CURRENT CONCEPTS OF THE PATHOGENESIS AND PATHOLOGY OF INFLAMMATORY LESIONS OF THE INTESTINE
- PMID: 14182565
- PMCID: PMC1927327
CURRENT CONCEPTS OF THE PATHOGENESIS AND PATHOLOGY OF INFLAMMATORY LESIONS OF THE INTESTINE
Abstract
The histopathologic lesions of regional enteritis and ulcerative colitis, particularly in their early stages, are distinct and distinguishable, irrespective of the sites that are involved.
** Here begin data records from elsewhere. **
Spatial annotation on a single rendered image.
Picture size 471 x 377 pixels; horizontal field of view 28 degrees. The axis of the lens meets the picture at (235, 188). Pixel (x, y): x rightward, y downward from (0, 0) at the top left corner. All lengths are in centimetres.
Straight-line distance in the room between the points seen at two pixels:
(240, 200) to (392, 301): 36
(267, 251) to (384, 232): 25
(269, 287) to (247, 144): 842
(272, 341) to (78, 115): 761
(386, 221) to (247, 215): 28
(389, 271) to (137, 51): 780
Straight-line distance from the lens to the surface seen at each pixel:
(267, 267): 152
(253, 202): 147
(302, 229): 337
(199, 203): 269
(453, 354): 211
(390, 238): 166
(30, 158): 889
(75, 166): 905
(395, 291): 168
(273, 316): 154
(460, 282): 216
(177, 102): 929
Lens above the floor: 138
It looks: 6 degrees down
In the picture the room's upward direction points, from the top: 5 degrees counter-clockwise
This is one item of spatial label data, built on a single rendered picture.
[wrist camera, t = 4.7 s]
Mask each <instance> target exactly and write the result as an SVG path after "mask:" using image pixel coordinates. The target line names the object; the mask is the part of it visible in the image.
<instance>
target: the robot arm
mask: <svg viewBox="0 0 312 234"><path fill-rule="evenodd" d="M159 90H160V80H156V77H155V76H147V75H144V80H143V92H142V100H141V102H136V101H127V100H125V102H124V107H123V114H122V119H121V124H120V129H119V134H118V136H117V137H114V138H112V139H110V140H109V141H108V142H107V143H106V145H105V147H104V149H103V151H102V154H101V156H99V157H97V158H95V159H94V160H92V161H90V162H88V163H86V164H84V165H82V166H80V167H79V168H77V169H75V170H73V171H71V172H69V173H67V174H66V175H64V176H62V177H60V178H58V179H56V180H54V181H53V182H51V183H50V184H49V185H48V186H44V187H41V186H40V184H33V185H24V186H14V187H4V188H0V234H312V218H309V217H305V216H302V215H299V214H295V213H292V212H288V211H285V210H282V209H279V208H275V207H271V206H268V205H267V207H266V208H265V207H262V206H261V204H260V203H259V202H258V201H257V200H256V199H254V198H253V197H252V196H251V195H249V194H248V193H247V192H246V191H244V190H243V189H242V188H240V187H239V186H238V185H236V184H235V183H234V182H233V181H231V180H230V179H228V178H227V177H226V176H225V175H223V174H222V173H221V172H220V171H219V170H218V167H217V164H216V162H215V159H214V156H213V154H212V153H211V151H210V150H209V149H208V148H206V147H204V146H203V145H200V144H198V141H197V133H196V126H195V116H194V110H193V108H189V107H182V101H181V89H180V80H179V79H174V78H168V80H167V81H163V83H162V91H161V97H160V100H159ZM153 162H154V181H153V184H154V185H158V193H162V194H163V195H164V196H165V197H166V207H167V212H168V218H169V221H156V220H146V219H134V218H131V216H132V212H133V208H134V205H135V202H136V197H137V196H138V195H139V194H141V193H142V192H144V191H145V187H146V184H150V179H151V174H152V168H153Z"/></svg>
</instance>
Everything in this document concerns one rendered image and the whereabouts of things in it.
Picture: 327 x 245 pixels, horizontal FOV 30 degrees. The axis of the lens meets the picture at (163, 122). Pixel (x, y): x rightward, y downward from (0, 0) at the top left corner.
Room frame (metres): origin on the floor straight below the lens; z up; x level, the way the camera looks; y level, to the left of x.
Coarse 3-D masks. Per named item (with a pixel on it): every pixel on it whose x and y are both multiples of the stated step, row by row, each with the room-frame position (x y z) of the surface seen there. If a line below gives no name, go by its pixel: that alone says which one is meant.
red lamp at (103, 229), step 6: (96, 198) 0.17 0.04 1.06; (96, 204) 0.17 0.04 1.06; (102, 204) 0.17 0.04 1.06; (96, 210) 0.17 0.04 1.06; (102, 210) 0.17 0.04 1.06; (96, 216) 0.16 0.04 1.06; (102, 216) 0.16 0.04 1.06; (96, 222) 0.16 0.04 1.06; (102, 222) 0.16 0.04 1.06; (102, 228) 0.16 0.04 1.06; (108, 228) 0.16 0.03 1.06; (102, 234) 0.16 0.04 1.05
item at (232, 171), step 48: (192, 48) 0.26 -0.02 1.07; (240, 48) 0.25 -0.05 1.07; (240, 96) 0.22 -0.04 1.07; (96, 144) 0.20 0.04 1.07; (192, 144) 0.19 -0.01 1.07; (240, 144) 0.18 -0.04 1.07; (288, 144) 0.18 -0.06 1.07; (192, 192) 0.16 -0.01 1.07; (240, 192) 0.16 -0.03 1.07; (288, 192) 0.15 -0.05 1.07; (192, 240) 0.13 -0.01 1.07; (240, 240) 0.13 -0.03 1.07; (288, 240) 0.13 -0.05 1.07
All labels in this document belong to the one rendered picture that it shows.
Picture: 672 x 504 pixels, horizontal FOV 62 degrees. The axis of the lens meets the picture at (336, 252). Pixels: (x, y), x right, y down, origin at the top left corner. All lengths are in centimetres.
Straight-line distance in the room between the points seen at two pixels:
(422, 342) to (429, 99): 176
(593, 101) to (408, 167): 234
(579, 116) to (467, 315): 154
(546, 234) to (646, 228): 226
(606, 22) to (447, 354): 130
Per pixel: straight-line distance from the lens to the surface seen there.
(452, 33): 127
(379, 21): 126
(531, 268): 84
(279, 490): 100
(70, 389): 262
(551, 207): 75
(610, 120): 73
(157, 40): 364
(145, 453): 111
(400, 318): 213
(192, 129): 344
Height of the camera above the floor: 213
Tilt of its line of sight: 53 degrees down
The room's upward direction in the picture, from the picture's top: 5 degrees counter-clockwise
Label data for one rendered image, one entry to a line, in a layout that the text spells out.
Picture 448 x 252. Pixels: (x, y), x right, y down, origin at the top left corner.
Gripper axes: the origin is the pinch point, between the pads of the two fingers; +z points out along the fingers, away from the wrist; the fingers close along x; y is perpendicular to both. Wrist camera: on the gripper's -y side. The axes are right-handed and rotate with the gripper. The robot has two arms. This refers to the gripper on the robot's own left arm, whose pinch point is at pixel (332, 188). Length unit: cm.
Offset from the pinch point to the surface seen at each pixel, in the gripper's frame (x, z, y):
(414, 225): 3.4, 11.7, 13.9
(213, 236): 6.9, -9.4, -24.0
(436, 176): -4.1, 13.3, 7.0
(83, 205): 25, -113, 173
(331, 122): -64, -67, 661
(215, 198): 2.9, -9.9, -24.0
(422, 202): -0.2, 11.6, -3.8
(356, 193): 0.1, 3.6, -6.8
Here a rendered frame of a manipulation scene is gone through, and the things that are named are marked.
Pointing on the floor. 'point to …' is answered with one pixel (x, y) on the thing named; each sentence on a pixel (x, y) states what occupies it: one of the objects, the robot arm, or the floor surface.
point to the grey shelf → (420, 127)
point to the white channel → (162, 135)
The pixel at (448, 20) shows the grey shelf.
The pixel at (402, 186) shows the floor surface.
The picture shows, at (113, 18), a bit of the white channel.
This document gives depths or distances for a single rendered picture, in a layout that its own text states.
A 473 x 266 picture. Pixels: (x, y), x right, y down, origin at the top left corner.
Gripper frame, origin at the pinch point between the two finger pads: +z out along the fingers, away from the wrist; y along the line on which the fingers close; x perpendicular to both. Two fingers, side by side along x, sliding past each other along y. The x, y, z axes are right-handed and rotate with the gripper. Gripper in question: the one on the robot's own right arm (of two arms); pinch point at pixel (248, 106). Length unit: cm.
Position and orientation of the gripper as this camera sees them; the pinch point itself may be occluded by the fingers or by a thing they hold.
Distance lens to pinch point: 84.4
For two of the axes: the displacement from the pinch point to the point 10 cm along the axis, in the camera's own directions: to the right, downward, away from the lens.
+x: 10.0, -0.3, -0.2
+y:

Regional enteritis is characterized by lymphangiectasis, lymphedema, lymphoid hyperplasia, and granulomatous inflammation of the submucosal and subserosal layers of intestine, whereas chronic ulcerative colitis is an exudative, ulcerative disorder of the mucosal layer that commences with "crypt abscesses" and only in its later stages progresses to deeper coats of the wall.Electron microscopy of a rectal biopsy from a juvenile patient with chronic ulcerative colitis for five years disclosed a labyrinthine system of clefts and compartments between columnar, mucosal epithelial cells. Regenerated colonic epithelial cells were of primitive, germinal type and featured a "vesicular" rather than a "goblet" pattern of mucus secretion. Clusters of small "clavate fimbriae" projected from the tips of microvilli. Each of these newly recognized substructures measured 30 to 60 mmu. in diameter, and was enclosed by a tri-laminar "unit membrane", derived from the surface plasma membrane of the cell.